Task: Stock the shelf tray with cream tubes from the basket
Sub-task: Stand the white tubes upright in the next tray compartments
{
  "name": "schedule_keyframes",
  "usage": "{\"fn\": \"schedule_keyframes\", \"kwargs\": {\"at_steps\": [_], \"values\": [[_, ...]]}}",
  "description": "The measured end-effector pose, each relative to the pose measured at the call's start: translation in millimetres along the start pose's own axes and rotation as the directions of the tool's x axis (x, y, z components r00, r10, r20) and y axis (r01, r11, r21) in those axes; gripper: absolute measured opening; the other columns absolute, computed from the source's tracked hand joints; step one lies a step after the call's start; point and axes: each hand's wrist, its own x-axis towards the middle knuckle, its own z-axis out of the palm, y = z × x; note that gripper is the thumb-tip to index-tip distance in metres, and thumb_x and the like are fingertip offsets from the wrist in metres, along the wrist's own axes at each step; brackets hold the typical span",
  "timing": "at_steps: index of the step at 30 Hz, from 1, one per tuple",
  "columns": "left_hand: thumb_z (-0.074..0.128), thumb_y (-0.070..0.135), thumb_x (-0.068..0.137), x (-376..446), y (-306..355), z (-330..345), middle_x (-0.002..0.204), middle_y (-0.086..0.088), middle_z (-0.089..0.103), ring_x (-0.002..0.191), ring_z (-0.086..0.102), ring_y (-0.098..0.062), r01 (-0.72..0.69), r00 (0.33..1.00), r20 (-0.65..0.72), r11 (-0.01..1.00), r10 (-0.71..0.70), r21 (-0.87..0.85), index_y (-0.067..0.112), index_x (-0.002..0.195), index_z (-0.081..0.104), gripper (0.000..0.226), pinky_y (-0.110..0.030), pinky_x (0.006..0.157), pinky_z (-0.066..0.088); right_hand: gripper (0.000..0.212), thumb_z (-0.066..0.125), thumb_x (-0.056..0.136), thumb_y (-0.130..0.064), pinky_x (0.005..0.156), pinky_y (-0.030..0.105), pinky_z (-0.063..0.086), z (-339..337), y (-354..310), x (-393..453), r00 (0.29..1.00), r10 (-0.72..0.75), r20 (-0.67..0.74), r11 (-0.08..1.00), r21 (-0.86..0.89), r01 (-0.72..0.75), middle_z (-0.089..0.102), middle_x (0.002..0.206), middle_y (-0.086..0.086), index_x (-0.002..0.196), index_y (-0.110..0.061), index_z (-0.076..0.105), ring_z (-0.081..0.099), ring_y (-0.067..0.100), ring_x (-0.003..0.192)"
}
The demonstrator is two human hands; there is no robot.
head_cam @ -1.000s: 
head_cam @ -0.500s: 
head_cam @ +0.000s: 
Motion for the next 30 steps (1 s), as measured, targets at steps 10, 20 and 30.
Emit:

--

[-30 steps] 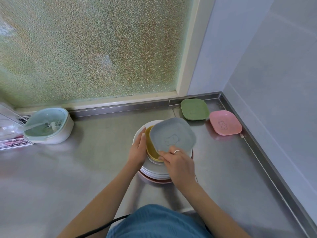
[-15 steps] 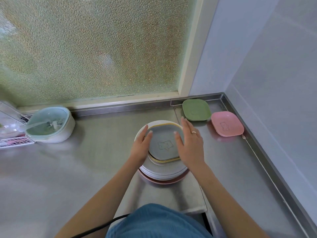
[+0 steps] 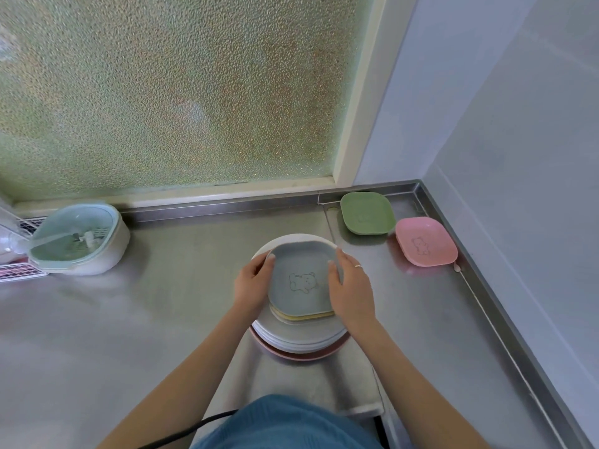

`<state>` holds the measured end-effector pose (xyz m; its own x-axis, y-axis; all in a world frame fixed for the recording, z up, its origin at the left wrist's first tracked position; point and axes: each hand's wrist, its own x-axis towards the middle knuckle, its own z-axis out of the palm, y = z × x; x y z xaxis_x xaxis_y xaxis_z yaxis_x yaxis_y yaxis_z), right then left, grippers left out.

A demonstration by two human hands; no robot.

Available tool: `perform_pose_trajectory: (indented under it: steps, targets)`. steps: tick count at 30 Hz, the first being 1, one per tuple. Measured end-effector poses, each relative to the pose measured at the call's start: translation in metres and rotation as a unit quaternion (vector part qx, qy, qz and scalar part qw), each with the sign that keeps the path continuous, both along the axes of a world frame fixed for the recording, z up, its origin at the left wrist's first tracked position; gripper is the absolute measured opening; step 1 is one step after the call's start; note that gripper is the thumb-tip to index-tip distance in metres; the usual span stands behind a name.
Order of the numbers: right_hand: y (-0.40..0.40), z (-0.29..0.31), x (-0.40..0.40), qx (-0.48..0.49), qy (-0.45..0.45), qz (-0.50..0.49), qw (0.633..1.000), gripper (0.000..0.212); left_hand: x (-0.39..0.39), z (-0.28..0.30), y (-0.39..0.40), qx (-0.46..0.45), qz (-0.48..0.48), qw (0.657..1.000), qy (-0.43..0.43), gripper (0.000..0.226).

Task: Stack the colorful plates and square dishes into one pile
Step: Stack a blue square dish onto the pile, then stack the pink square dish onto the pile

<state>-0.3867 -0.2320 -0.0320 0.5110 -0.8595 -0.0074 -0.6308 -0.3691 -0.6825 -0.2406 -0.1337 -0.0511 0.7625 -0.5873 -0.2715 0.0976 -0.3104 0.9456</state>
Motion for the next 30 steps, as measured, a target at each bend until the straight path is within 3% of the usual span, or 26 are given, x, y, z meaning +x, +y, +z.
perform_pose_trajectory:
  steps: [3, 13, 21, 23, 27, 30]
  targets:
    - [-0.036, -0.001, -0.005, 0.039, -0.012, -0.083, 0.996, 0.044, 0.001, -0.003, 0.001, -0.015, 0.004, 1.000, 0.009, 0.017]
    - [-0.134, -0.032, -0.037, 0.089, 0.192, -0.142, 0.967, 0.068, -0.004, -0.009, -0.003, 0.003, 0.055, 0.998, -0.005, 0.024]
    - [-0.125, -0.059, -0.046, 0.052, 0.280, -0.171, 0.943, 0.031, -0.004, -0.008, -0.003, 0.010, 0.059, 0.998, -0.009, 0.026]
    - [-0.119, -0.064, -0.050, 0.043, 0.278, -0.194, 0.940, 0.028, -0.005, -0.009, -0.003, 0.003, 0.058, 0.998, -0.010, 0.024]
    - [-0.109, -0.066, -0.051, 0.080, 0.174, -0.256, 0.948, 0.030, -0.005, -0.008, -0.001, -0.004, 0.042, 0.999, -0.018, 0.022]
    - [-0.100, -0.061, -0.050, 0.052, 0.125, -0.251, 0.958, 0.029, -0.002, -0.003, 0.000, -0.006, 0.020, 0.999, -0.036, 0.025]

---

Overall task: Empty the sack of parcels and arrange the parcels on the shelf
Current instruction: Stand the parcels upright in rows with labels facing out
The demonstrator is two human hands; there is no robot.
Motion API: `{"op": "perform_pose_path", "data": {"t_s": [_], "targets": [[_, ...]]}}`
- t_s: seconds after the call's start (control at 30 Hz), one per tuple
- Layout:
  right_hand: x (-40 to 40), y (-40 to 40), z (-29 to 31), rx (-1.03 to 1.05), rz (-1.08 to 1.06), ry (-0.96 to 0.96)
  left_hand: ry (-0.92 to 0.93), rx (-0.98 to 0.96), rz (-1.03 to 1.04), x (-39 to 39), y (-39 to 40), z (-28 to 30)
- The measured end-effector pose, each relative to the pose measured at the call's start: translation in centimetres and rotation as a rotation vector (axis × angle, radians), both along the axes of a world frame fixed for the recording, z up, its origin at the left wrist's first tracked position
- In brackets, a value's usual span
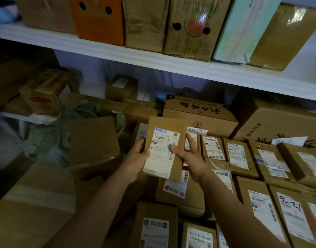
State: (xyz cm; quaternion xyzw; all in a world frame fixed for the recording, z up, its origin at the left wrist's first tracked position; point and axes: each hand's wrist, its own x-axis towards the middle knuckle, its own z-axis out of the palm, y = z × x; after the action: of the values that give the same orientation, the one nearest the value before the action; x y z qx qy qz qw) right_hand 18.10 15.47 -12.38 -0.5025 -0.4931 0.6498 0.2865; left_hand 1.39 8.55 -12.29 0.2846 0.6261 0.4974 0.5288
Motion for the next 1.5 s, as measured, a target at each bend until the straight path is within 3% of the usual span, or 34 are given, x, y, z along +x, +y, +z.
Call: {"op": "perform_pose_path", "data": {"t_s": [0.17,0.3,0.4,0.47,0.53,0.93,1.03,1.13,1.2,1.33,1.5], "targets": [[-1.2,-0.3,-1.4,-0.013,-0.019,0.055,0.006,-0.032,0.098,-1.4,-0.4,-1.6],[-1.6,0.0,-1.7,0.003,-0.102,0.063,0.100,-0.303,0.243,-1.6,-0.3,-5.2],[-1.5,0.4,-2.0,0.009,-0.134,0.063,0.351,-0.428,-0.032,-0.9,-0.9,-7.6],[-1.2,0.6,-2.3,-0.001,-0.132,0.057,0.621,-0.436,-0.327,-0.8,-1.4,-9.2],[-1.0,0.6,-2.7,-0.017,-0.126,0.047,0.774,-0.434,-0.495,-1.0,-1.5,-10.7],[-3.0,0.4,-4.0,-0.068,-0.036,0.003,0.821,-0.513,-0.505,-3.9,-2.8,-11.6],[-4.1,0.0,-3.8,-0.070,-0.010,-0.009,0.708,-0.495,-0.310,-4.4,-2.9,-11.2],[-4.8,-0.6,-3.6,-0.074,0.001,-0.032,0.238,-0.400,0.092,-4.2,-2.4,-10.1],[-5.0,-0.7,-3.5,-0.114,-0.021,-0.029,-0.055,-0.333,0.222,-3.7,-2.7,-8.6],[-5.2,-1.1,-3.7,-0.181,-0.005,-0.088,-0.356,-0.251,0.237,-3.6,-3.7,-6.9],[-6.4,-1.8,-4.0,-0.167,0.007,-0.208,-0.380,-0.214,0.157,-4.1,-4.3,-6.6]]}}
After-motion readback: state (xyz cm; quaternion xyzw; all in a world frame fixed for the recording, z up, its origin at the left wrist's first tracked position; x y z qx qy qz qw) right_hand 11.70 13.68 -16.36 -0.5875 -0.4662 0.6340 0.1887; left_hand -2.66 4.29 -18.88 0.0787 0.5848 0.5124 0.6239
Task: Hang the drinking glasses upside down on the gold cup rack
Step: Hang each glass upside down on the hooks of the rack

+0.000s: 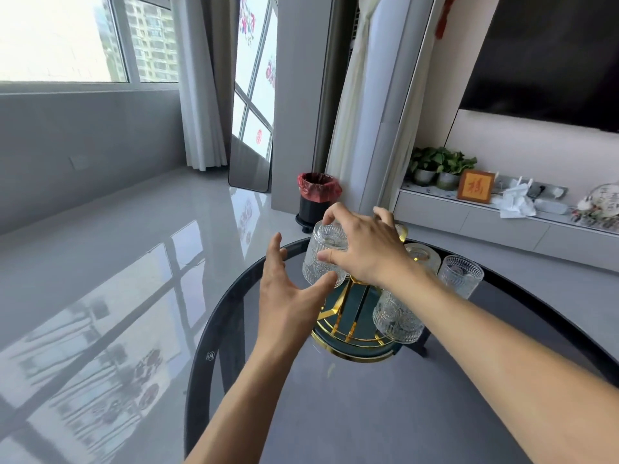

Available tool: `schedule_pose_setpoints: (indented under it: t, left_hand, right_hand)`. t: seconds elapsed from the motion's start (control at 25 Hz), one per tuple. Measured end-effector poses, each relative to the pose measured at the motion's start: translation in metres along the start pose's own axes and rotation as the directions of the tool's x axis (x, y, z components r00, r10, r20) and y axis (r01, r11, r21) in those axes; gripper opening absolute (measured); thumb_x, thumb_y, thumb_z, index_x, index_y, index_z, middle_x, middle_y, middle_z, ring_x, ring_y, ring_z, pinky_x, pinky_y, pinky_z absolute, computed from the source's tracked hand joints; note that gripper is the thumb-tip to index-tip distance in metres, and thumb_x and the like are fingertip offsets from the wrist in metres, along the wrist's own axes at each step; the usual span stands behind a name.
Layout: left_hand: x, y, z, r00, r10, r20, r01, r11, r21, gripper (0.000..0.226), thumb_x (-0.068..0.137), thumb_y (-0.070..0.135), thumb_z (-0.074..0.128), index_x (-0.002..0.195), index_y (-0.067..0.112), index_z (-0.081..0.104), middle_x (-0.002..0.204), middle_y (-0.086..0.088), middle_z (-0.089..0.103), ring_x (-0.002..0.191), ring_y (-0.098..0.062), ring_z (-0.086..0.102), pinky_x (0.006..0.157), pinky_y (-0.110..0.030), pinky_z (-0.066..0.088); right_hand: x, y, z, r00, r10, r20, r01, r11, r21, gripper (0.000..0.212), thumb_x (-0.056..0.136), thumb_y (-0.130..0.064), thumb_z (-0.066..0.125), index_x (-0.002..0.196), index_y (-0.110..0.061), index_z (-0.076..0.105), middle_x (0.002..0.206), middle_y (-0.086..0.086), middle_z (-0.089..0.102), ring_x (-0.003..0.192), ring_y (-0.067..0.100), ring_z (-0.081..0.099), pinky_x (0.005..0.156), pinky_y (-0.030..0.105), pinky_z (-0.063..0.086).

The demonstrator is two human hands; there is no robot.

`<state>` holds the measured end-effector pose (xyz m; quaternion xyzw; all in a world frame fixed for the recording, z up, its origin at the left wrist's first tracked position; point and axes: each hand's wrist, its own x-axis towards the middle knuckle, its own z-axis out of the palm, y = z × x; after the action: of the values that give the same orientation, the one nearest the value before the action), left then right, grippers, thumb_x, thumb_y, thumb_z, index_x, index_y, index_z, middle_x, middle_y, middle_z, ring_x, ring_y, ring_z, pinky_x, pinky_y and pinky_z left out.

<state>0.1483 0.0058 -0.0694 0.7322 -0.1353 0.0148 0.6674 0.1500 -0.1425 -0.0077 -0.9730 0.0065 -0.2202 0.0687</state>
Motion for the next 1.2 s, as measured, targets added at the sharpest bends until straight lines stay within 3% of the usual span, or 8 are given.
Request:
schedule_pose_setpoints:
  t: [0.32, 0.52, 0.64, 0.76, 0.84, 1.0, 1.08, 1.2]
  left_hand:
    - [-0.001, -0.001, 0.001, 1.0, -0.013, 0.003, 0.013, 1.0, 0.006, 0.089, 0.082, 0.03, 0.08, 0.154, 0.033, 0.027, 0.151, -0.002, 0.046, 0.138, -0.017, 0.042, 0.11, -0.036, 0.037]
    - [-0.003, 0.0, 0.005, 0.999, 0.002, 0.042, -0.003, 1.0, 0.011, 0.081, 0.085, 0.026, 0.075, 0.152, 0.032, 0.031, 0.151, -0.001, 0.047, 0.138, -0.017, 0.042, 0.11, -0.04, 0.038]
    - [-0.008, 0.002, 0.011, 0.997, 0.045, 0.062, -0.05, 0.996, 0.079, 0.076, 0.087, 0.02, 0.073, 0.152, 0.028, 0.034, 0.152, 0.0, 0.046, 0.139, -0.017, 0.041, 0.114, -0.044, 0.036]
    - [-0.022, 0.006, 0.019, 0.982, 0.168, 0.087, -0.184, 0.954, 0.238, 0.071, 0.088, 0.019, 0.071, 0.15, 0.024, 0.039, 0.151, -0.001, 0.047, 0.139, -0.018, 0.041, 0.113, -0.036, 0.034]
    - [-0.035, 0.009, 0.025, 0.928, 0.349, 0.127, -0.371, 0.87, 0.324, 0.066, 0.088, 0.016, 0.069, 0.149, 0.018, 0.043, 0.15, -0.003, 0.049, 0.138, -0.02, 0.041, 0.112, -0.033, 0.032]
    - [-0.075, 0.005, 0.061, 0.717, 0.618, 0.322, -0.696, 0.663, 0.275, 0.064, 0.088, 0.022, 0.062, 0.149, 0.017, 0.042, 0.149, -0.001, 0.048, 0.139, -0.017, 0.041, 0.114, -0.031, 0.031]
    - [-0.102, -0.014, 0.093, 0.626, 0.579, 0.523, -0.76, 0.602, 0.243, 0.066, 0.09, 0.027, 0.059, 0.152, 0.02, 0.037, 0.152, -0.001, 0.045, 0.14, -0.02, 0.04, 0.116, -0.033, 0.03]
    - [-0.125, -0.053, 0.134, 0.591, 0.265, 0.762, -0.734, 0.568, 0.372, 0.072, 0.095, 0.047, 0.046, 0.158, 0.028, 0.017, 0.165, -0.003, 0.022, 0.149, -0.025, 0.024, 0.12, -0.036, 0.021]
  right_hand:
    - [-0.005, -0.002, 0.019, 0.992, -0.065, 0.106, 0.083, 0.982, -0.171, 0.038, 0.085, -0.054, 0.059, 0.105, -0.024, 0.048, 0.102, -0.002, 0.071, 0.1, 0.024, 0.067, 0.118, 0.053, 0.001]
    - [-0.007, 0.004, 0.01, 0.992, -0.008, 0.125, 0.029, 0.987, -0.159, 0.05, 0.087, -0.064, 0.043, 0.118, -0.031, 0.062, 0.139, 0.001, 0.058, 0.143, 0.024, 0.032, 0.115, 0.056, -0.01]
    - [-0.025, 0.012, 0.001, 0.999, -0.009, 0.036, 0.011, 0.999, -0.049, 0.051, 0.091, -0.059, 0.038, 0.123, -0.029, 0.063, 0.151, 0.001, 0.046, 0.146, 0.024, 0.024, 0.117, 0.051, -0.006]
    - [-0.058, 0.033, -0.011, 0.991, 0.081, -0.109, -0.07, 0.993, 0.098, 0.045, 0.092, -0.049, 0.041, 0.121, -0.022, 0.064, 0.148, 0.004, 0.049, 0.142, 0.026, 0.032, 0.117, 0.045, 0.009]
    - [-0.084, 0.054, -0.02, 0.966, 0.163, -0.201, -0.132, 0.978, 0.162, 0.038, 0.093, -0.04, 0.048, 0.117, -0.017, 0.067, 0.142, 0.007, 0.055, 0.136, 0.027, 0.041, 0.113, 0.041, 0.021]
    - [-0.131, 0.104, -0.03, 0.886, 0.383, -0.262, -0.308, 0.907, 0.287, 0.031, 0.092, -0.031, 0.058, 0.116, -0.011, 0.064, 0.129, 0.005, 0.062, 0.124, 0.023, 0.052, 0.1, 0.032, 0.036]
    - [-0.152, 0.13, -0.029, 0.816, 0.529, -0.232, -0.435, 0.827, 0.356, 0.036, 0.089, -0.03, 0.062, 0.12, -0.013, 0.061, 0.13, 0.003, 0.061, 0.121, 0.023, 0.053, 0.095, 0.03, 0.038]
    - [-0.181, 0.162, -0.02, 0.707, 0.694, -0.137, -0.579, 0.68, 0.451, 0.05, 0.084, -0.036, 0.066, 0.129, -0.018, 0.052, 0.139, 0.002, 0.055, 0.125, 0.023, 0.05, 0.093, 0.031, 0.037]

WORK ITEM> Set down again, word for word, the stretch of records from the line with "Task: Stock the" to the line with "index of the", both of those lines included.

RESPONSE TO THE TASK>
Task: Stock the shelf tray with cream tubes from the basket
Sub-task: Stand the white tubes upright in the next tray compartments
{
  "name": "schedule_keyframes",
  "usage": "{\"fn\": \"schedule_keyframes\", \"kwargs\": {\"at_steps\": [_], \"values\": [[_, ...]]}}",
  "description": "The measured end-effector pose, each relative to the pose measured at the call's start: translation in millimetres along the start pose's own axes and rotation as the directions of the tool's x axis (x, y, z components r00, r10, r20) and y axis (r01, r11, r21) in those axes; gripper: absolute measured opening; the other columns absolute, computed from the source's tracked hand joints; step one lies a step after the call's start; point and axes: each hand's wrist, its own x-axis towards the middle knuckle, its own z-axis out of the palm, y = z × x; note that gripper is the thumb-tip to index-tip distance in metres, and thumb_x and the like are fingertip offsets from the wrist in metres, along the wrist's own axes at each step; brackets hold the typical span",
  "timing": "at_steps: index of the step at 30 Hz, from 1, one per tuple",

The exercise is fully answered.